During a press conference Wednesday, officials from the Department of Justice issued indictments for six VW employees, including the former head of engine development at the automaker who was suspended in 2015 following VW's own investigation into the matter.
In announcing the charges against the six individuals, which included conspiracy and wire fraud, the DOJ also leveled the charge of obstruction of justice in alleging that VW employees had destroyed documents detailing the emissions-cheating software.
The DOJ painted a 10-year timeline leading up to the EPA's announcement that Volkswagen had used emissions-cheating software, an effort that was prompted by engineers' inability to meet emissions targets set by the company. The "clean diesel" campaign kicked off around 2006, when the automaker decided to make a push for diesel tech in the U.S. in an effort to replicate the wide use of diesel engines in Europe, where TDI engines had brought the company success.
"This new engine would be the cornerstone of a new project to sell diesel vehicles in the United States that would be marketed to buyers as 'clean diesel,' a project that was an important strategic goal for VW’s management," the DOJ detailed in a statement this week. "When the co-conspirators realized that they could not design a diesel engine that would both meet the stricter NOx emissions standards and attract sufficient customer demand in the U.S. market, they decided they would use a software function to cheat standard U.S. emissions tests."
The DOJ also painted a partial picture of how company engineers allegedly came up with a software solution designed to allow vehicles to pass emissions tests.
"VW engineers working under (Richard) Dorenkamp and (Jens) Hadler designed and implemented a software to recognize whether a vehicle was undergoing standard U.S. emissions testing on a dynamometer or it was being driven on the road under normal driving conditions," the DOJ said in a statement. "The software accomplished this by recognizing the standard published drive cycles. Based on these inputs, if the vehicle’s software detected that it was being tested, the vehicle performed in one mode, which satisfied U.S. NOx emissions standards. If the software detected that the vehicle was not being tested, it operated in a different mode, in which the vehicle’s emissions control systems were reduced substantially, causing the vehicle to emit NOx up to 40 times higher than U.S. standards."
The prosecutors also described how engine development chiefs Dorenkamp and Hadler made the decision to use the software, with Hadler giving the go-ahead for its introduction into 2009 model-year vehicles sold in the U.S.

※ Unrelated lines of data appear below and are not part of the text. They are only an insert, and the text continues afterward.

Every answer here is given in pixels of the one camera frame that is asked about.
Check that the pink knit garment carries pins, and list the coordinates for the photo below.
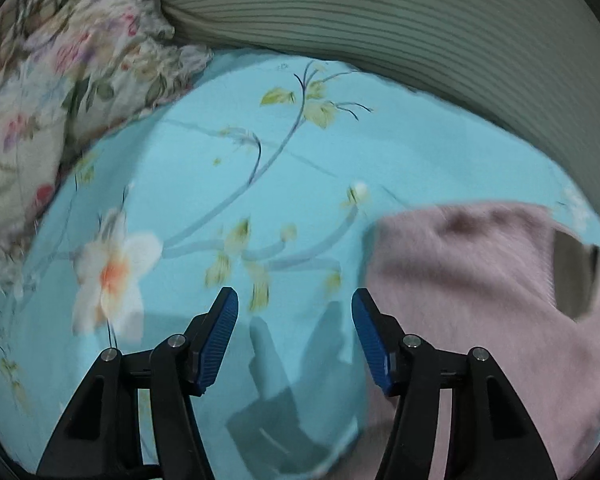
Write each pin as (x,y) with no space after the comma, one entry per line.
(455,270)

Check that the floral ruffled pillow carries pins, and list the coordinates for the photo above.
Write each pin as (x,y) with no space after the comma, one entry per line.
(40,110)

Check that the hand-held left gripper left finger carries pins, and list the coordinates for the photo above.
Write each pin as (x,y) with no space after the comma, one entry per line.
(220,340)

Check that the green striped pillow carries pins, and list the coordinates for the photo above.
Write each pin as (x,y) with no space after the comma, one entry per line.
(380,20)

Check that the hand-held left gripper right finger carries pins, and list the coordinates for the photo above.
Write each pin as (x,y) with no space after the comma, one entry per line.
(370,335)

Curiously, the software is believed to have increased strain on the engines, which led to hardware failures. The DOJ claims the engineers obtained the permission of former engine development chief Heinz-Jakob Neusser and quality management chief Bernd Gottweis to alter the operation of the software, allowing the cars to start in "street mode" and then switch to "dyno mode," which fully activated the proper emissions equipment. The DOJ asserts that prior to this change, hardware failures occurred due to cars running in dyno mode for too long and that the change was made through software updates at dealerships.
Following West Virginia University’s Center for Alternative Fuels' discovery of emissions discrepancies, VW employees cooperated with the EPA in tracking down the cause of the discrepancies, but according to the DOJ, they misled the EPA in the process.
"In implementing their strategy of disclosing as little as possible, Neusser, Gottweis, Schmidt, Peter and their co-conspirators provided EPA and CARB with testing results, data, presentations and statements in an attempt to make it appear that there were innocent mechanical and technological problems to blame, while secretly knowing that the primary reason for the discrepancy was their cheating software that was installed in every VW diesel vehicle sold in the United States," the DOJ states. "The co-conspirators continued this back and forth with the EPA and CARB for over 18 months, obstructing the regulators’ attempts to uncover the truth."
The answers VW gave to the EPA also reportedly included a script for engineers to use when questioned about the matter. The effort largely worked until one employee admitted to the EPA that cars were designed to behave differently when they detected they were being tested for emissions.
Following this admission, VW employees reportedly began to destroy documents and hard drives related to the emissions-cheating effort.
The timeline that the DOJ published in announcing the indictments shed light on some of the decision-making that took place at VW in relation to the emissions-cheating software, ultimately citing marketing goals and unrealized engineering targets as the motivation for the creation of the software. The DOJ timeline also expounded on the various levels of involvement of the six indicted VW executives and engineers.